Consumer credit outstanding continued to fall, though at a less rapid pace than in the second half of last year. Larger corporations with access to capital markets were able to issue bonds to meet their financing needs, although some smaller businesses reportedly had considerable difficulties obtaining credit. Standards on many categories of bank loans remained tight, and loans on banks' books continued to contract, although somewhat less rapidly than around year-end. Commercial bank profitability stayed low by historical standards, as loan losses remained at very high levels.
To support the economic expansion, the FOMC maintained a target range for the federal funds rate of 0 to 1/4 percent throughout the first half of 2010. To complete the purchases previously announced, over the first three months of the year, the Federal Reserve also conducted large-scale purchases of agency mortgage-backed securities and agency debt in order to provide support to mortgage lending and housing markets and to improve overall conditions in private credit markets. In light of improved functioning of financial markets, the Federal Reserve closed by the end of June all of the special liquidity facilities that it had created to support markets in late 2007 and in 2008. However, in response to renewed dollar funding pressures abroad, in May the Federal Reserve reestablished swap lines with the Bank of Canada, the Bank of England, the Bank of Japan, the European Central Bank, and the Swiss National Bank. The Federal Reserve continued to develop its tools for draining reserves from the banking system to support the withdrawal of policy accommodation when such action becomes appropriate. The Committee is monitoring the economic outlook and financial developments, and it will employ its policy tools as necessary to promote economic recovery and price stability.

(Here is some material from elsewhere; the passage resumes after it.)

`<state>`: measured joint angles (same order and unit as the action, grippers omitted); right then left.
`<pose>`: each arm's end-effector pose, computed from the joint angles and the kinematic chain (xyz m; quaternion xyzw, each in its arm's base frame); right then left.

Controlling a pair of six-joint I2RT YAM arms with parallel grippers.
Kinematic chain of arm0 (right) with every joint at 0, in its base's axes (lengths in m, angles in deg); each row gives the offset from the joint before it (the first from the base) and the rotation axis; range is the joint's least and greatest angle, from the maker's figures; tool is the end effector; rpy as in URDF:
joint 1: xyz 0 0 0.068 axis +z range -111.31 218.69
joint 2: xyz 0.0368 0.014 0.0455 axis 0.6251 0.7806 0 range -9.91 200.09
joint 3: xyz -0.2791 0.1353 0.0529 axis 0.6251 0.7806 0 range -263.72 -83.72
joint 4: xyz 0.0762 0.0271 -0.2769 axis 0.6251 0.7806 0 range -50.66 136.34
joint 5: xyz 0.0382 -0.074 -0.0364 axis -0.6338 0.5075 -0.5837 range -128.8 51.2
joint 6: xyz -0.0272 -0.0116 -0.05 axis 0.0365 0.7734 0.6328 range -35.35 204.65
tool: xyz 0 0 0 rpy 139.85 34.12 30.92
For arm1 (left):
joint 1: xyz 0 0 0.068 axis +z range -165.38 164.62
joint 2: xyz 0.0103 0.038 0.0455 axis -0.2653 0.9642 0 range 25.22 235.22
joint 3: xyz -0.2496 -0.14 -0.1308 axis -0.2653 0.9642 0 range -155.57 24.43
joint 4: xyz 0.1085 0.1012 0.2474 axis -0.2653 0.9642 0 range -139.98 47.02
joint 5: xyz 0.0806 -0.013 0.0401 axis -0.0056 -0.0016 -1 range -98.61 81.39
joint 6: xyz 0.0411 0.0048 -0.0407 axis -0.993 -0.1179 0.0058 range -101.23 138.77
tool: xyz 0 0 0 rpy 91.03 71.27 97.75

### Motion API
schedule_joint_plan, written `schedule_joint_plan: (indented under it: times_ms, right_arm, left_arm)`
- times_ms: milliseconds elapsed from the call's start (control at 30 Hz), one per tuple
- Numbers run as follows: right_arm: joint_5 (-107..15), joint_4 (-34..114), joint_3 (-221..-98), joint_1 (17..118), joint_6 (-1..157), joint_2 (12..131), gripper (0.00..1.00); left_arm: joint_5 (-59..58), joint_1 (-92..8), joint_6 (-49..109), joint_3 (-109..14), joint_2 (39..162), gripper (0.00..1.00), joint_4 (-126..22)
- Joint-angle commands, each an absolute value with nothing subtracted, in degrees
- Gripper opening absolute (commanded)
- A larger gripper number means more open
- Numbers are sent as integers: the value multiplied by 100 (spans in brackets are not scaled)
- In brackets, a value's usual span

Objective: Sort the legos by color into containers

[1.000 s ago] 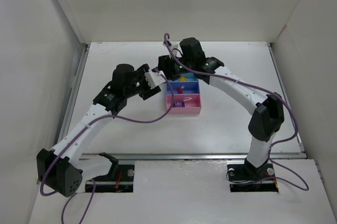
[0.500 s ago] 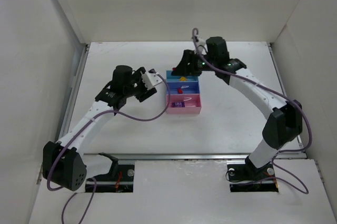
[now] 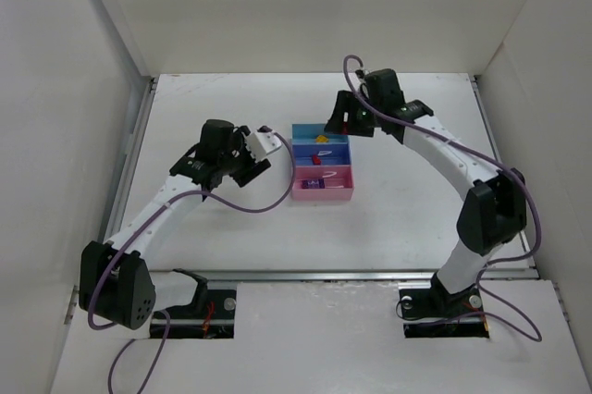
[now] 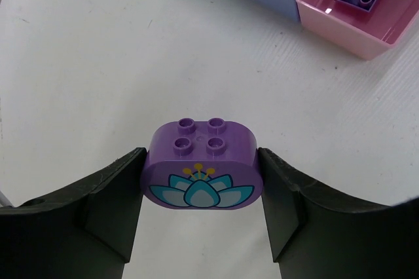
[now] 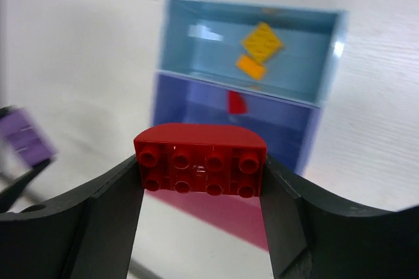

The economic projections prepared in conjunction with the June FOMC meeting are presented in Part 4 of this report. In general, FOMC participants anticipated that the economic recovery would proceed at a moderate pace. The expansion was expected to be restrained in part by household and business uncertainty, persistent weakness in real estate markets, only gradual improvement in labor market conditions, waning fiscal stimulus, and slow easing of credit conditions in the banking sector. The projected increase in real GDP was only a little faster than the economy's longer-run sustainable growth rate, and thus the unemployment rate was anticipated to fall only slowly over the next few years. Inflation was expected to remain subdued over this period. The participants' projections for economic activity and inflation were both somewhat lower than those prepared in conjunction with the April FOMC meeting, mainly because of the incoming economic data and the anticipated effects of developments abroad on the U.S. economy.
Participants generally judged that the degree of uncertainty surrounding the outlook for both economic activity and inflation was greater than historical norms. About one-half of the participants viewed the risks to the growth outlook as tilted to the downside, whereas in April, a large majority had seen the risks to growth as balanced; most continued to see balanced risks surrounding their inflation projections. Participants also reported their assessments of the rates to which macroeconomic variables would be expected to converge over the longer run under appropriate monetary policy and in the absence of further shocks to the economy. The central tendencies of these longer-run projections were 2.5 to 2.8 percent for real GDP growth, 5.0 to 5.3 percent for the unemployment rate, and 1.7 to 2.0 percent for the inflation rate.